The cervix is the lower end of the womb (uterus) and connects the uterus to the vagina. Most cervical cancers start with changes in the squamous cells on the surface of the cervix. 

Cervical cancer is found when doing a routine Pap test. Your OB/GYN will ask you about your health history, symptoms, risk factors and family history of disease. Your provider will do a physical exam and a pelvic exam. A biopsy, during which small pieces of tissue are taken from the cervix and checked for cancer cells, is the only way to confirm cancer.

Among the most common risk factors that may put you at risk for cervical cancer are: 

  • HPV (human papillomavirus) infection
  • Sex at a young age or with multiple partners
  • Smoking
  • Infection with HIV, or a weak immune system
  • Long-term use of birth control pills
  • Three or more full-term pregnancies
  • First full-term pregnancy before age 17
  • No regular Pap tests
  • Personal or family history of cervical cancer
  • Past chlamydia infection
  • Excess weight
  • Your mother took the medicine DES (diethylstilbestrol) while pregnant with you

Symptoms of cervical cancer

Women with precancerous cells and early cancers on their cervix rarely experience symptoms.
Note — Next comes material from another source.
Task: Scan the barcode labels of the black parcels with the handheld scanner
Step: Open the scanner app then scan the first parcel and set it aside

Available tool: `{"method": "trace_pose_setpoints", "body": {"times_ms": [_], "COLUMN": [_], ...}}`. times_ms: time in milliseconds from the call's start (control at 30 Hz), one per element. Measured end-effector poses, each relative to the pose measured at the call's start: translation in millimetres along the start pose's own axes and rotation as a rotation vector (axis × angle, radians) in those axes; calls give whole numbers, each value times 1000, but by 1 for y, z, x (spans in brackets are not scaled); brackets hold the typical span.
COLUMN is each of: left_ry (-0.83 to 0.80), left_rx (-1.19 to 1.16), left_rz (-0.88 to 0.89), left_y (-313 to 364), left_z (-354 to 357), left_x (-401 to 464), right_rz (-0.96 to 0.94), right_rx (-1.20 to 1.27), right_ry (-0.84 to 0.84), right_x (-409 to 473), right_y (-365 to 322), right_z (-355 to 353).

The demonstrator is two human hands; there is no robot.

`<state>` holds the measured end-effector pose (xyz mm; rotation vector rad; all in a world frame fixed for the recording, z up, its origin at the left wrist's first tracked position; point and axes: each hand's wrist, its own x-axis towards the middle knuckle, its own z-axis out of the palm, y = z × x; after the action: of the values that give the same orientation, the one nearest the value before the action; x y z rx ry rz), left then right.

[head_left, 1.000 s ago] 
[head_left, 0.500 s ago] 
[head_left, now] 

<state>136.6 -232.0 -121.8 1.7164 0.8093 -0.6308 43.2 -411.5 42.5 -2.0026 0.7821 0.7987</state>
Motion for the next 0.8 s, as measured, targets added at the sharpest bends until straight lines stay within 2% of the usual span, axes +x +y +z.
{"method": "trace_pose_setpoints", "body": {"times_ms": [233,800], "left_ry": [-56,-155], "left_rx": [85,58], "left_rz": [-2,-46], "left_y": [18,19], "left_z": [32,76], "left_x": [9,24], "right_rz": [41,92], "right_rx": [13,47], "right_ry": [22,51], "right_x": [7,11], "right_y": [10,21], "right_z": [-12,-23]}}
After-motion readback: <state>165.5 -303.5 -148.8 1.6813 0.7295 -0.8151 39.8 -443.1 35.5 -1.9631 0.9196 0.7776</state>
Symptoms tend to start when the cancer cells grow and invade the deeper parts of the cervix or other pelvic organs. 

Symptoms of cervical cancer include:

  • Abnormal vaginal bleeding, such as between your periods or after sex
  • Unusual vaginal discharge that’s watery or bloody
  • Pain during sex
  • Pain in the pelvis or low back

Many of these may be caused by other health problems, so it’s important to see your OB/GYN if you have concerns or experience these symptoms. 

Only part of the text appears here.